Work request: From the data, return each line holding the word "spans".

Dataset records

Segment Open

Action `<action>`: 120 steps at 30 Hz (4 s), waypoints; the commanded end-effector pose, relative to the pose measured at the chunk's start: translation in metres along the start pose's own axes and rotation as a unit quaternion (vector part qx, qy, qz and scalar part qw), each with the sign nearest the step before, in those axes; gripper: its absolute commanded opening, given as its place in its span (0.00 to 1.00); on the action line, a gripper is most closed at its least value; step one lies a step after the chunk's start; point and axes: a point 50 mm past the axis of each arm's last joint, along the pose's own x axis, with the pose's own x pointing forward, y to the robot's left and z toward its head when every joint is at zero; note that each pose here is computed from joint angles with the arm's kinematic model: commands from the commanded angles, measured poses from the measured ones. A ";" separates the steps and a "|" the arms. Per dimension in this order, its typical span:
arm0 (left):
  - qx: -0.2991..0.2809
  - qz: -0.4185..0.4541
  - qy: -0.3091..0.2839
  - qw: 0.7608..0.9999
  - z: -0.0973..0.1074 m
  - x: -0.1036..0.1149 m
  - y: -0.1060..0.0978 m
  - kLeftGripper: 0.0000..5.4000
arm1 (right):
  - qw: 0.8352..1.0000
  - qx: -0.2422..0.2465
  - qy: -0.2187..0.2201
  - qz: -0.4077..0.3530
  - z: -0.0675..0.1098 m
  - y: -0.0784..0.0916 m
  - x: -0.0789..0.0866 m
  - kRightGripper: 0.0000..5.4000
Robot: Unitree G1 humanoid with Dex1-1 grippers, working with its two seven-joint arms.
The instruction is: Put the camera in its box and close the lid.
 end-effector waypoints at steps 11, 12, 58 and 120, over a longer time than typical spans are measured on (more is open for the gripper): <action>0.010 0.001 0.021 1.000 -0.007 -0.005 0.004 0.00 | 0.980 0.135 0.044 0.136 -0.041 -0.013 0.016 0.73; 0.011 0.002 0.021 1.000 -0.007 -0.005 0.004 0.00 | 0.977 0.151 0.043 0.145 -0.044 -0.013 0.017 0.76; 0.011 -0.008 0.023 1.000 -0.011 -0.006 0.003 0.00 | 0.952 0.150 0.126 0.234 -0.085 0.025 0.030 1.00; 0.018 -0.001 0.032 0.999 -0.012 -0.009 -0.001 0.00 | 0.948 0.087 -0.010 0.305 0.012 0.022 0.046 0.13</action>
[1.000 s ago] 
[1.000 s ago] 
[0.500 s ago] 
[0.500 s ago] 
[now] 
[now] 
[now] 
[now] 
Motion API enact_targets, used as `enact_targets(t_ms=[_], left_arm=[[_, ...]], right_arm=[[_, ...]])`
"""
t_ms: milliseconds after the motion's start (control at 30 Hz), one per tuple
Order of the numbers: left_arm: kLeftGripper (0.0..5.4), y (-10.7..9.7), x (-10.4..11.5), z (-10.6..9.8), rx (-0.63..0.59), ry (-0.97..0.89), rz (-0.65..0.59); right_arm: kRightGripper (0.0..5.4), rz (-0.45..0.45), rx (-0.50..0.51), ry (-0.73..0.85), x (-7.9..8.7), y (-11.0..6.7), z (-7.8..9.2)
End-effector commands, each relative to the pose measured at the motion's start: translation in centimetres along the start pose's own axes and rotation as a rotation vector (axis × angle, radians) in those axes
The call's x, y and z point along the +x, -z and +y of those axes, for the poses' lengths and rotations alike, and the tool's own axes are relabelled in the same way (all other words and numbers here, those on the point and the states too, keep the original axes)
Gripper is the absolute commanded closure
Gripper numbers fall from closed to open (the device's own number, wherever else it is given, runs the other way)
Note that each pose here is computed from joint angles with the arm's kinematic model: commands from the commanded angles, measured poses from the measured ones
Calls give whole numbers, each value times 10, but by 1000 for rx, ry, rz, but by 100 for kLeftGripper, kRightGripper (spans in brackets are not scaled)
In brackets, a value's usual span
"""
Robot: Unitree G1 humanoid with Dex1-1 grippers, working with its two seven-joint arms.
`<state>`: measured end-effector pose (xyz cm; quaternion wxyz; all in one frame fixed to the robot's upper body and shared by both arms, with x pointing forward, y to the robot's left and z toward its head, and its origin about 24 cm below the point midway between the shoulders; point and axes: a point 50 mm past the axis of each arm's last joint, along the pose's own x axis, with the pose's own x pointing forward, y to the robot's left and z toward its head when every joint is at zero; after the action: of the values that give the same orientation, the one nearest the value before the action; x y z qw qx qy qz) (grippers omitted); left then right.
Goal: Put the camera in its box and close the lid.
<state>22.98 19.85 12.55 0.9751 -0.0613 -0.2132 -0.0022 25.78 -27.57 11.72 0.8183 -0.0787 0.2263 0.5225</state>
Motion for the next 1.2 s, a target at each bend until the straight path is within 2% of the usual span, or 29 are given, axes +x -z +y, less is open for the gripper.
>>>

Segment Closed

Answer space:
 end-effector waypoints at steps 11, 12, 58 and 120, over a longer time than typical spans are measured on (more is open for the gripper): <action>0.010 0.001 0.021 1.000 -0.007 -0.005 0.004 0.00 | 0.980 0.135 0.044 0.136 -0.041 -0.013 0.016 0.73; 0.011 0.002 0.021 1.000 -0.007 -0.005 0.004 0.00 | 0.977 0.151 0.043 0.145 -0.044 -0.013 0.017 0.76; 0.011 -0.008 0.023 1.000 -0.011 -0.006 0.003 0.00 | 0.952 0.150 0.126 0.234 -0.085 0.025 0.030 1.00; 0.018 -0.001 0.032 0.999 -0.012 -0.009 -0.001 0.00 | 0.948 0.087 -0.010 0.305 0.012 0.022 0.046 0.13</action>
Calls give whole numbers, each value times 10, but by 1000 for rx, ry, rz, but by 100 for kLeftGripper, kRightGripper (spans in brackets are not scaled)

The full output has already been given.